▶ **Work item**
Lines that include "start" make up the answer; copy all of them from the data below.

------ Given information

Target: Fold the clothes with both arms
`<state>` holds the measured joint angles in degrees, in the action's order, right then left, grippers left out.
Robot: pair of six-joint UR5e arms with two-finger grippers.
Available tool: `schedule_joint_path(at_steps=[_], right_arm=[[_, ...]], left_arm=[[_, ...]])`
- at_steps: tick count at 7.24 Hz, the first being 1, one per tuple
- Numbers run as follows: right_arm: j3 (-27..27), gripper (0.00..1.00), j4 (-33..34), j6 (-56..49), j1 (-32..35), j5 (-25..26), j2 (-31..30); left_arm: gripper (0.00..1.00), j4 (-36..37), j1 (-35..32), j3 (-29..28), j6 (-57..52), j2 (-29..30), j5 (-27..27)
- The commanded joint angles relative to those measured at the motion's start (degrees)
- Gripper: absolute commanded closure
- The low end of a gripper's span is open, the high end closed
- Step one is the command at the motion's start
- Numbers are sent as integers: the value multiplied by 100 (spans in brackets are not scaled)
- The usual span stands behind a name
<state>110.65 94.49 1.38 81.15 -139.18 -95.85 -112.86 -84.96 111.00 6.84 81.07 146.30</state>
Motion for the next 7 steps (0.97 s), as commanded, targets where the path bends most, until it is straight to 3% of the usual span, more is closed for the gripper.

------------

▶ **Answer to the problem**
- The commanded joint angles relative to those measured at the motion's start (degrees)
- Step one is the command at the motion's start

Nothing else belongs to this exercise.